Chi sceglie i dipendenti?

La maggior parte delle persone con le quali collaboro le abbiamo scelte io e il presidente. I dipendenti devono dimostrare voglia di impegnarsi e capacità di ascolto, ma anche capacità di proporre e realizzare.

Ci sono stati per Lei momenti di scoramento?

Quello che mi intristisce molto è quando il mio modo di essere e di affrontare le situazioni viene scambiato per arroganza e per totalitarismo. Ma in molte situazioni, quando si affrontano problemi importanti ed è necessario assumersi responsabilità, un attimo di distrazione può compromettere il raggiungimento degli obiettivi. Ecco, in quei momenti, quando non è possibile la condivisione, vengo fraintesa. Ma poi, quegli stessi atteggiamenti rigidi, a risultati raggiunti, vengono riconosciuti giusti.

E il momento di maggiore soddisfazione professionale?

Quando abbiamo vinto la prima medaglia d’oro al Vinitaly con il nostro “Salice Salentino Selvarossa”, nel 2001. All’epoca eravamo degli illustri sconosciuti.

Cosa ha rappresentato l’innovazione per Due Palme?

La visione e la capacità del nostro presidente di intuire le cose prima degli altri, hanno fatto la differenza. Mentre molte cooperative puntavano ancora alla vendita di prodotto sfuso, noi abbiamo scelto di cambiare e di investire sull’imbottigliamento e sull’innovazione, senza mai abbandonare la nostra tradizione, le peculiarità produttive del territorio e la scelta di puntare sulla qualità attraverso un’accurata selezione delle uve.
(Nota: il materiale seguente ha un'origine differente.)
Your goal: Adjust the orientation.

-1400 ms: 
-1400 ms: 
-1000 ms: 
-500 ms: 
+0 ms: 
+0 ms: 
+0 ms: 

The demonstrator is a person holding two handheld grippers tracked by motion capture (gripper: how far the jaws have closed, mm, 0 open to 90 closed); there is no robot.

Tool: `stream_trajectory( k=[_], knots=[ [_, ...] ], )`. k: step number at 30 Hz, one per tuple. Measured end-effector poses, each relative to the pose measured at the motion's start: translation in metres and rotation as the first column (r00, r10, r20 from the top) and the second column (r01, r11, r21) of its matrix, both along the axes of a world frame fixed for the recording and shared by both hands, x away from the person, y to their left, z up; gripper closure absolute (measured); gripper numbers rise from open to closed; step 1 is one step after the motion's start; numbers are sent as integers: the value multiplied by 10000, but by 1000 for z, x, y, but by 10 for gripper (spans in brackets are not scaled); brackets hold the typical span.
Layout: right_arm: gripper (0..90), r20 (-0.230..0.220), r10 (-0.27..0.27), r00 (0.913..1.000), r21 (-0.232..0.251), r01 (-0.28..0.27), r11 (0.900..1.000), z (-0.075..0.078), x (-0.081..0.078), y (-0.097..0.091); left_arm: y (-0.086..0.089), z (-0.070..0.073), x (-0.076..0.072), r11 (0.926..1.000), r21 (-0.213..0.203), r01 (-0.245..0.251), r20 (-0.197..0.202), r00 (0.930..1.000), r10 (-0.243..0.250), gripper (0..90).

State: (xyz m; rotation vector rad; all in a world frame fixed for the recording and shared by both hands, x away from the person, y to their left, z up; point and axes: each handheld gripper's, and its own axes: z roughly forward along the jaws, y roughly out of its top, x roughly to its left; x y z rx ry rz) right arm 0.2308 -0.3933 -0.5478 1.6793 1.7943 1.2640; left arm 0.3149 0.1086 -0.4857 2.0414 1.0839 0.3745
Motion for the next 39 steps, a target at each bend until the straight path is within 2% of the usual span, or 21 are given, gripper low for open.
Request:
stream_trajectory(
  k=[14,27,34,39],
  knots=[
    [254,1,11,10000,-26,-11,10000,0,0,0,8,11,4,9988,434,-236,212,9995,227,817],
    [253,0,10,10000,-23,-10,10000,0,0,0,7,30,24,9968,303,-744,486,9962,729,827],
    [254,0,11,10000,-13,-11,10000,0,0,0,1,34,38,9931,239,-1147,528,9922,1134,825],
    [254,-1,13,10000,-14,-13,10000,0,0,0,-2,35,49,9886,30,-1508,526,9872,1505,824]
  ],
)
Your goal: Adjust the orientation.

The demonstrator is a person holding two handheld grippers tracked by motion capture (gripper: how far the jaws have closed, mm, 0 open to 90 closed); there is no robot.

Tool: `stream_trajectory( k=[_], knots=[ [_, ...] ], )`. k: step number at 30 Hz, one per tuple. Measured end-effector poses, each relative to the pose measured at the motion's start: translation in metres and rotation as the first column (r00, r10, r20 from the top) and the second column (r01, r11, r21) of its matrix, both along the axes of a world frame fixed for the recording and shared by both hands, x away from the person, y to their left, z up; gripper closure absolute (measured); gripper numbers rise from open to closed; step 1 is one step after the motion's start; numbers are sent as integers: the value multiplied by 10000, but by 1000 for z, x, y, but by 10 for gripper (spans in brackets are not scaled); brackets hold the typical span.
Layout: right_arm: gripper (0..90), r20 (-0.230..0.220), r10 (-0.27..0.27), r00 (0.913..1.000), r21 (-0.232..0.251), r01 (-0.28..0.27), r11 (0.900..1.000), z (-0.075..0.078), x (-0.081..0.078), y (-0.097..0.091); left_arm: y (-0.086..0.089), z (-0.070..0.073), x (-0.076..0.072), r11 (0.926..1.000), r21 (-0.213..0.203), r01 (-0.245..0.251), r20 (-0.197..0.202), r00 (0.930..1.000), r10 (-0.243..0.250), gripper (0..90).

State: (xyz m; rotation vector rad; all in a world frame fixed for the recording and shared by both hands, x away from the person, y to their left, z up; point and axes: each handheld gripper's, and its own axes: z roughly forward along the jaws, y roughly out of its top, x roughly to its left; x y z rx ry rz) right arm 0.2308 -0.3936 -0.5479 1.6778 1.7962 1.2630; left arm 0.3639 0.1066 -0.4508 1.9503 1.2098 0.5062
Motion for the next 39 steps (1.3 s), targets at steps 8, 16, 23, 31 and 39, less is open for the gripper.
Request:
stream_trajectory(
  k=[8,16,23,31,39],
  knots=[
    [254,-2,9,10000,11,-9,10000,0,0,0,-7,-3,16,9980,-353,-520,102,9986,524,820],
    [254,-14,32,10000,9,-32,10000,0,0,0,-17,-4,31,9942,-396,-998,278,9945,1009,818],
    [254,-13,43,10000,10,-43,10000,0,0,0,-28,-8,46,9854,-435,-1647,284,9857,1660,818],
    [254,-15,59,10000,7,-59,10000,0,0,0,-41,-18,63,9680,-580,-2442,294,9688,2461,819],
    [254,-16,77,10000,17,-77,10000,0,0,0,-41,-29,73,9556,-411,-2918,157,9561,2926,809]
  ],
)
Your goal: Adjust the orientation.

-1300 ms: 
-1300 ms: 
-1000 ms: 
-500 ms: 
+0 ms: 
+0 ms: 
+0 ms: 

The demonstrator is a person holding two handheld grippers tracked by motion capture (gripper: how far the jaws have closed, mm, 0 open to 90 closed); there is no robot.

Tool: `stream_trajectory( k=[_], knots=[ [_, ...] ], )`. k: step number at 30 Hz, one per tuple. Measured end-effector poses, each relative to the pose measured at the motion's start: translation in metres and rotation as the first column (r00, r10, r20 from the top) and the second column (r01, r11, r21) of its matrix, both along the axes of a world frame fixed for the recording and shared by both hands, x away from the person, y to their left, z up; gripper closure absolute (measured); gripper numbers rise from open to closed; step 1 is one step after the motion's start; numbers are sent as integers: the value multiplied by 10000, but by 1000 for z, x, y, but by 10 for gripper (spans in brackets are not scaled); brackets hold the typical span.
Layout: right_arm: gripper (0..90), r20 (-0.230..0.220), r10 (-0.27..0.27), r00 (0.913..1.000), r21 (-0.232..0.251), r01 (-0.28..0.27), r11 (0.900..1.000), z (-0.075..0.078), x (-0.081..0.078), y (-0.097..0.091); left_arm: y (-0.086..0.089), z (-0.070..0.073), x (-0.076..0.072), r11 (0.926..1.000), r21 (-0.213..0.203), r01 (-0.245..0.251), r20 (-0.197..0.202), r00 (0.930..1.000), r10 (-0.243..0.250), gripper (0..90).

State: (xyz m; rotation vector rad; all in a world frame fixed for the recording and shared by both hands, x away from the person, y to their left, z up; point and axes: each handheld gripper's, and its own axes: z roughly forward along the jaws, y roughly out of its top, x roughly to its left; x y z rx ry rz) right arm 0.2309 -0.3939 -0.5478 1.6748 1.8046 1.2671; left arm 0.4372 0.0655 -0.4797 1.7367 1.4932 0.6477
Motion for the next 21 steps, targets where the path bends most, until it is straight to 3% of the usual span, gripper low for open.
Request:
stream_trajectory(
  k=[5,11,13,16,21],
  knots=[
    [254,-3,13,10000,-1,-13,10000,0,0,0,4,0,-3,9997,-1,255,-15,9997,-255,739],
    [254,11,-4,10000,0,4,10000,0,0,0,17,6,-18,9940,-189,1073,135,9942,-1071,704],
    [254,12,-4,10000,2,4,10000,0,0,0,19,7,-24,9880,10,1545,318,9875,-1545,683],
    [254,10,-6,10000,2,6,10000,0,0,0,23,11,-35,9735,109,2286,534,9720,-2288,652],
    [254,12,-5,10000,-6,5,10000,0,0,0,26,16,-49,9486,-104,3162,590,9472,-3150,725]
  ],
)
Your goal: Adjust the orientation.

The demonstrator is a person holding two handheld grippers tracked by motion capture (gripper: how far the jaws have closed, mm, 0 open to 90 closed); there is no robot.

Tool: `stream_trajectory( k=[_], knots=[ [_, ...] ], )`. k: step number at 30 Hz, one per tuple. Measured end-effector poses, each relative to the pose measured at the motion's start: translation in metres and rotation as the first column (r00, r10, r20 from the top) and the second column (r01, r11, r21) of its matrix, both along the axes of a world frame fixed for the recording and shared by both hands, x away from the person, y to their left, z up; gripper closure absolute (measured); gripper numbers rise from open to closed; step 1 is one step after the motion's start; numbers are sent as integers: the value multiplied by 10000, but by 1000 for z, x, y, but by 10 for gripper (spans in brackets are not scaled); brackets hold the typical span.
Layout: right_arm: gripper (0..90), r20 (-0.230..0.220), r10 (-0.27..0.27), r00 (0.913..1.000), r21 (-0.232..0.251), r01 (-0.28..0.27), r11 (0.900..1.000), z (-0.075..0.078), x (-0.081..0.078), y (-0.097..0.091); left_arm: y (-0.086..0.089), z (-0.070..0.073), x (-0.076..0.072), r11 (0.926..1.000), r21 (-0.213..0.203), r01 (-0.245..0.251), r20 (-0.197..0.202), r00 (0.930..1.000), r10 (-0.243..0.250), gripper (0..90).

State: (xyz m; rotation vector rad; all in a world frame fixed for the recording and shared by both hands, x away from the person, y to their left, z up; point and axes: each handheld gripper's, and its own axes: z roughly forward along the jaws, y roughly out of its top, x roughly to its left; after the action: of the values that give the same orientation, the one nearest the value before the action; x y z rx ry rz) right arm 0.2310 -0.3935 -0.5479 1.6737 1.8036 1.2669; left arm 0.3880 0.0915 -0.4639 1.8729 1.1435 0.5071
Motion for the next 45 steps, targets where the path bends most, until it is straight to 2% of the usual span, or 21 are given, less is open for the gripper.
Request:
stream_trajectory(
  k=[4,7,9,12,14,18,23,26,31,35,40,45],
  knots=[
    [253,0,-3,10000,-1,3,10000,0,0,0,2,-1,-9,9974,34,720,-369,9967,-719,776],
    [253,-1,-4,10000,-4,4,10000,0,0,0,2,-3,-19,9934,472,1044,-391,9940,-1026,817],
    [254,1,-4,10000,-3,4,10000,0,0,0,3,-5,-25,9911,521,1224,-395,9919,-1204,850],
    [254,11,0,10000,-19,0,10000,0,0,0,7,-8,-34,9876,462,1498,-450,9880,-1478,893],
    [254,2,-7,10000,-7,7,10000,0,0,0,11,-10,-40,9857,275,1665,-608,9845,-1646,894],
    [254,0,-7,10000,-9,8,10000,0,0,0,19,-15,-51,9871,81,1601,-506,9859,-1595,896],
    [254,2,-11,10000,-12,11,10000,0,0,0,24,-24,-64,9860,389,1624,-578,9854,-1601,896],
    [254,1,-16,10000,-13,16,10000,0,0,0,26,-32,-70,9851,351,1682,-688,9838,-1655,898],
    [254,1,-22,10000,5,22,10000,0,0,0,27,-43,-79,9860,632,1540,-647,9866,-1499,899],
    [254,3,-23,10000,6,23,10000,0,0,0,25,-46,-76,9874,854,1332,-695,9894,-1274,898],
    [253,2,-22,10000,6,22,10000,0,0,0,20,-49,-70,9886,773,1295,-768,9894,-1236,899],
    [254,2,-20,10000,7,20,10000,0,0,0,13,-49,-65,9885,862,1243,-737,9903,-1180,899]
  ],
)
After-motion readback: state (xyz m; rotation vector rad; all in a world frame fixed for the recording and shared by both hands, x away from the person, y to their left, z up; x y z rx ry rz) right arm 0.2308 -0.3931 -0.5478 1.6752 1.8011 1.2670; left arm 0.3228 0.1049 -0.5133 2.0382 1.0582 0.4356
Quali le prospettive aziendali?

Abbiamo recentemente incorporato la cantina di Arnesano-Monteroni, dell’area doc “Copertino”, la quarta cantina che entra così nel palmares di Due Palme. La nostra gamma, pertanto, sarà completa di una nuova prestigiosa tipologia di vino che affiancherà quelle già esistenti: Salice Salentino, Primitivo di Manduria, Squinzano e Brindisi. In questi giorni abbiamo lanciato “Amaluna”, un vino spumantizzato in cantina con i nostri nuovi impianti, ottenuto dalla vinificazione in bianco di uve di Negroamaro. E’ la sfida per il futuro, un progetto cui il presidente Maci ed io crediamo moltissimo. La nostra ambizione è dimostrare che il Negroamaro non è ottimo solo per i rossi, ma anche per ottenere vini bianchi e bollicine di qualità. La nostra è una scommessa culturale; ci piace l’idea che le bollicine da Negroamaro vengano percepite come il Prosecco del Sud. Con la selezione del presidente, formata dalle riserve Selvarossa, 1943 e Ettamiano, puntiamo ad essere presenti in Horeca e Superhoreca, attraverso una distribuzione in esclusiva. Si tratta, in poche parole, di prodotti che non saranno mai presenti nella Gdo. La forza di Due Palme, inoltre, è anche la cosiddetta democratizzazione del vino che non trascura mai l’obiettivo di offrire un buon bicchiere al giusto prezzo. Il mantenimento dell’ottimo rapporto qualità-prezzo è uno dei fattori che contribuisce al successo di Due Palme.

Il suo consiglio ad una giovane imprenditrice o dirigente che volesse affacciarsi al mondo vinicolo?

Di impegnarsi e di avere grande forza di volontà. E di non trascurare mai la conoscenza profonda del settore.